- Task to complete: Every line from the one containing "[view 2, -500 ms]" to the one containing "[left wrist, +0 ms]" in the records below, both included, must be set down exactly, and no other line.

(Items from a data source)
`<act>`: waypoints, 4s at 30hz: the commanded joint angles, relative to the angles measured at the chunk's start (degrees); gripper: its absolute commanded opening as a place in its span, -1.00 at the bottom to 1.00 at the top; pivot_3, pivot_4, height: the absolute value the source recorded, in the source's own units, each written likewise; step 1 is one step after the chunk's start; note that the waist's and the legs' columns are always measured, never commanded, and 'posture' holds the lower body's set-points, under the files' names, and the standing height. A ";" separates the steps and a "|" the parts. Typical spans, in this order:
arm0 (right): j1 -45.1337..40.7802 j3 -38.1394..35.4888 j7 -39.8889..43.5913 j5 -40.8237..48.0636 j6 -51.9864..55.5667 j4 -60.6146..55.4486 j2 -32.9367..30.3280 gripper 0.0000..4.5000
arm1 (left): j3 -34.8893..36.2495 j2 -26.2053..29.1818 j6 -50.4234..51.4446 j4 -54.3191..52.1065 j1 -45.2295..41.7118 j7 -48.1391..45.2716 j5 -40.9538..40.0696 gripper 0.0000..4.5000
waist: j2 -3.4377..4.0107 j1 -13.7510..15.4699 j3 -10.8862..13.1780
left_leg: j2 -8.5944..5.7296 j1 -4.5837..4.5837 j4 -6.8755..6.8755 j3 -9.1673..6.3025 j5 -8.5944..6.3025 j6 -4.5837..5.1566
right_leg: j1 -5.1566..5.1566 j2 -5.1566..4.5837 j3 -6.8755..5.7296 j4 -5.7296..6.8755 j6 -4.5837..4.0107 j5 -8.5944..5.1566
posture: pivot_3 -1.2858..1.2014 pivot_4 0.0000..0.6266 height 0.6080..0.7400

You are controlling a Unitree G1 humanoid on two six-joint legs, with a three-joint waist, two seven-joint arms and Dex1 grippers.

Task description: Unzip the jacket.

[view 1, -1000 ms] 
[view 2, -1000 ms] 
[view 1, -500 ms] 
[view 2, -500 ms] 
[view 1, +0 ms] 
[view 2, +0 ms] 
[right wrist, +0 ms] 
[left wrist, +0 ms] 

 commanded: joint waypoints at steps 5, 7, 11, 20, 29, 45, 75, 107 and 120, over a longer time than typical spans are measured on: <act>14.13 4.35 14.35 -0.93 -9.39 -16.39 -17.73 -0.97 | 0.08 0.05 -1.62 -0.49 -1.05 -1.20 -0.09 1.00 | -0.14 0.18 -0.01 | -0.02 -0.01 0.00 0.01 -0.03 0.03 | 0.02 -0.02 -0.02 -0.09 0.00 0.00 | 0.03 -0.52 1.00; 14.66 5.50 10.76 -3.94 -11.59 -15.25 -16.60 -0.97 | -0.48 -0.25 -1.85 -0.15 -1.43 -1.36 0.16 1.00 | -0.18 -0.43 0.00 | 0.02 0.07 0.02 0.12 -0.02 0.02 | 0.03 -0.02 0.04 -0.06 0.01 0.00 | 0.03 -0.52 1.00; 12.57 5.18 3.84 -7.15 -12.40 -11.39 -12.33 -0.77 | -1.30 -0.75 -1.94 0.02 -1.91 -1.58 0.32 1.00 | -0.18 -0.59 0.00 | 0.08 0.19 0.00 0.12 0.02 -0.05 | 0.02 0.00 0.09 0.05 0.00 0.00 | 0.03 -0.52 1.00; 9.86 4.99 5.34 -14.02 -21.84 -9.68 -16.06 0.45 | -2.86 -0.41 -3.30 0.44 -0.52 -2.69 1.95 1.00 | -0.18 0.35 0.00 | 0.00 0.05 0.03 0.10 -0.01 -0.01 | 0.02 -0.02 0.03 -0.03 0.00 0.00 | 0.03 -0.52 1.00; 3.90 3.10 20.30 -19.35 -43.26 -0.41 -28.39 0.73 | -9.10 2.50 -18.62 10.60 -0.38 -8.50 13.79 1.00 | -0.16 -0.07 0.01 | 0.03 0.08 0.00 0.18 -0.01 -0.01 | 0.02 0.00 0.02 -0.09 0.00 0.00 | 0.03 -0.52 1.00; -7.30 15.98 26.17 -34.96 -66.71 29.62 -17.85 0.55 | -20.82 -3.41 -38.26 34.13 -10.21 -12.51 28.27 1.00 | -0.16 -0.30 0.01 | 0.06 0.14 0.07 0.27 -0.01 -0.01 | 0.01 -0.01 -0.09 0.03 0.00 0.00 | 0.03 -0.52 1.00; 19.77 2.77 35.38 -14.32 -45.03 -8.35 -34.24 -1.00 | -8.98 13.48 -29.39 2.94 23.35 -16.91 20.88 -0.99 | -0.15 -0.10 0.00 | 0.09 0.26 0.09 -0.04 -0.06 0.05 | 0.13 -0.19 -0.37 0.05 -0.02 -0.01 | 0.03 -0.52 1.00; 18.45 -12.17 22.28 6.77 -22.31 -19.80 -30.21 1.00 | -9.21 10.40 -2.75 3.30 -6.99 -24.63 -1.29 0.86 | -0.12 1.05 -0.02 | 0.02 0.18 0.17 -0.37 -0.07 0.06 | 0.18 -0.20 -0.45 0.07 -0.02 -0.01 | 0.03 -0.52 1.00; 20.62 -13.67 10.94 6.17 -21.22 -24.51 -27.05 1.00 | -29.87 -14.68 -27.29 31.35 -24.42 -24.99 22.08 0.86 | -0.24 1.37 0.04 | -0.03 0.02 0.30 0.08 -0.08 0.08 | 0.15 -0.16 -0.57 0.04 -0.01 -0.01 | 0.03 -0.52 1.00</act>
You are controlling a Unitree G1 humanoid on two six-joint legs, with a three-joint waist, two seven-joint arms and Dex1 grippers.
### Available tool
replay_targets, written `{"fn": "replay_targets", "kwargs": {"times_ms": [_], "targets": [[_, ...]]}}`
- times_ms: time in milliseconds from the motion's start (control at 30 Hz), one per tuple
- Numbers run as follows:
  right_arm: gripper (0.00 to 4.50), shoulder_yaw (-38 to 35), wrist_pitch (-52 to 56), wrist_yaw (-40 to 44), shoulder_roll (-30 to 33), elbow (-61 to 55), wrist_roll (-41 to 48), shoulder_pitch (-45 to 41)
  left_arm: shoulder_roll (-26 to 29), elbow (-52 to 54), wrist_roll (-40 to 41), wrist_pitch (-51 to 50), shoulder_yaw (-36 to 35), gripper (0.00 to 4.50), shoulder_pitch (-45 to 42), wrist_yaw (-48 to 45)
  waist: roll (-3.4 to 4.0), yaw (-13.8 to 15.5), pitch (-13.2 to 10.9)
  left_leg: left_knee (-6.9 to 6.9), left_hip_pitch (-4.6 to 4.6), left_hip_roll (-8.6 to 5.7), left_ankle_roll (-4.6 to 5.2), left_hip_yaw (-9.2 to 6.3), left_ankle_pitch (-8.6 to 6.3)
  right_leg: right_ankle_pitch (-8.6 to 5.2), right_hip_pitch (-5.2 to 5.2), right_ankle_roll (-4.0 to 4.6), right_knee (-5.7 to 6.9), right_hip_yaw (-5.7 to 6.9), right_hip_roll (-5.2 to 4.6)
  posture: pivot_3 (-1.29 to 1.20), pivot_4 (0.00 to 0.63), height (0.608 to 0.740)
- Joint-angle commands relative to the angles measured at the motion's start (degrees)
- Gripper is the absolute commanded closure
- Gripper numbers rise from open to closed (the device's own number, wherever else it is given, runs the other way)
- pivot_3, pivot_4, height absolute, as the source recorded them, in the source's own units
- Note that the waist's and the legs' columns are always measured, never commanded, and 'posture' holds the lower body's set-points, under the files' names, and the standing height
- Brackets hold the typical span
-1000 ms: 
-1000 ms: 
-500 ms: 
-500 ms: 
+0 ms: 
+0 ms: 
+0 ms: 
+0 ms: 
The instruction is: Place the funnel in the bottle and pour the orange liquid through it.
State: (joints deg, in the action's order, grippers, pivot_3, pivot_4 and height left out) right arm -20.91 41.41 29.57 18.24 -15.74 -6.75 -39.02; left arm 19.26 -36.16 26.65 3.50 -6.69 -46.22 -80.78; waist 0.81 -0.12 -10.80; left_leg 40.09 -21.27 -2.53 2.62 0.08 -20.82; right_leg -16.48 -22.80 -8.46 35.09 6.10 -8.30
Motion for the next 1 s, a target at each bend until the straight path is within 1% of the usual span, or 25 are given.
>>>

- Answer section:
[view 2, -500 ms] 
[view 1, +0 ms] 
[view 2, +0 ms] 
[right wrist, +0 ms] 
[left wrist, +0 ms] 

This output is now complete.